Continuing their grassroots support the charity use the Scran Van, a mobile catering van that trains young people to gain leadership skills in a safe environment with positive adult engagement. Last year Scran’s team and young people fed over 3,500 people from the Scran Van, for free, with love, at over 80 different events across the city. This year it’s Edinburgh’s health and social care workers who will be fed for free, as a great big thank you for all their continued hard work.

Founder of Scran Academy and social entrepreneur John Loughton BEM, himself a young person who grew up in the area struggling said: “We do hand-ups, not just hand-outs. We must all respond and adapt to what is an oncoming crisis for today’s generation due to education systems failures, a bleak employment context and the rising grip of poverty and mental health. Its brutal for young people and our work has never been more needed.

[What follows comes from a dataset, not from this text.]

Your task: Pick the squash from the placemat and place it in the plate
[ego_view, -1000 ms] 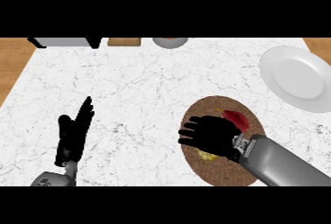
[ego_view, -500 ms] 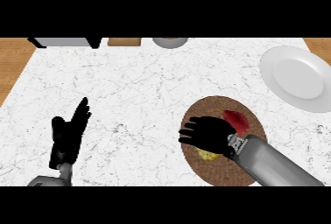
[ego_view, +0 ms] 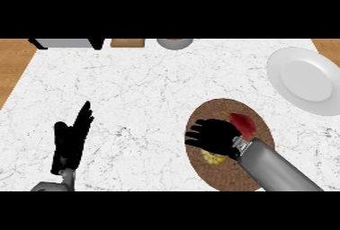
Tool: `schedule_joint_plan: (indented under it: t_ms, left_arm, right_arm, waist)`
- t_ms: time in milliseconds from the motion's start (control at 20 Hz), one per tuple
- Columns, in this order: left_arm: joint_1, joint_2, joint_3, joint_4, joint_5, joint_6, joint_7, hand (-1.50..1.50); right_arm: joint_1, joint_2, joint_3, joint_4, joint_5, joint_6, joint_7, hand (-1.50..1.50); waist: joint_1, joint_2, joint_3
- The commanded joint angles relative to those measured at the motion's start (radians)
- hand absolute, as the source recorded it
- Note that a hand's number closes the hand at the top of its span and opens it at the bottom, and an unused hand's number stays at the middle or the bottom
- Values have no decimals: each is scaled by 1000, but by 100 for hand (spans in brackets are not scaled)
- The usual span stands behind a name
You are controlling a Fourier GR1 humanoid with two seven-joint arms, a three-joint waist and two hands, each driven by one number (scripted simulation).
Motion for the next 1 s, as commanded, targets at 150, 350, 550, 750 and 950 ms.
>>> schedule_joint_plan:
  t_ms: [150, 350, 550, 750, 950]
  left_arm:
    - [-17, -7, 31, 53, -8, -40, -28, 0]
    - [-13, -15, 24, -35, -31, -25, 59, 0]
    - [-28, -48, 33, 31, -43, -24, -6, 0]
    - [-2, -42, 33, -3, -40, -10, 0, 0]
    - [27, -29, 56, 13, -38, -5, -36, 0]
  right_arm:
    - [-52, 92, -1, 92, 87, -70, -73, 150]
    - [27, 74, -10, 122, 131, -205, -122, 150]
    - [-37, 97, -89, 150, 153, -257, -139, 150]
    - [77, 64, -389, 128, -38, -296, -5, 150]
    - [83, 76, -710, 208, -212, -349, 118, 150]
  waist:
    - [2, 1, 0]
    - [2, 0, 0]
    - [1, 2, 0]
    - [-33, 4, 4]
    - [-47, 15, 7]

“What Scran’s story shows is that if we support local community organisations that are run with passion and authenticity, we can develop creative solutions to social inequality. I thank all our funders, schools and volunteers. It also shows that unlike the stereotypes so often in the media, young people make a real and positive contribution to society and your post code does not have to be your destiny.”

45,000 young people (16-24) are unemployed in Scotland, that’s a huge increase in recent years. Around 56,000 school aged young people aren’t engaged in any education and new stats show the number of learners leaving school without a positive destination has increased to a five-year high and the poverty-related attainment gap between the wealthiest and least wealthy kids continues to widen. Youth unemployment remains higher than overall unemployment with worrying levels of education disengagement and poverty.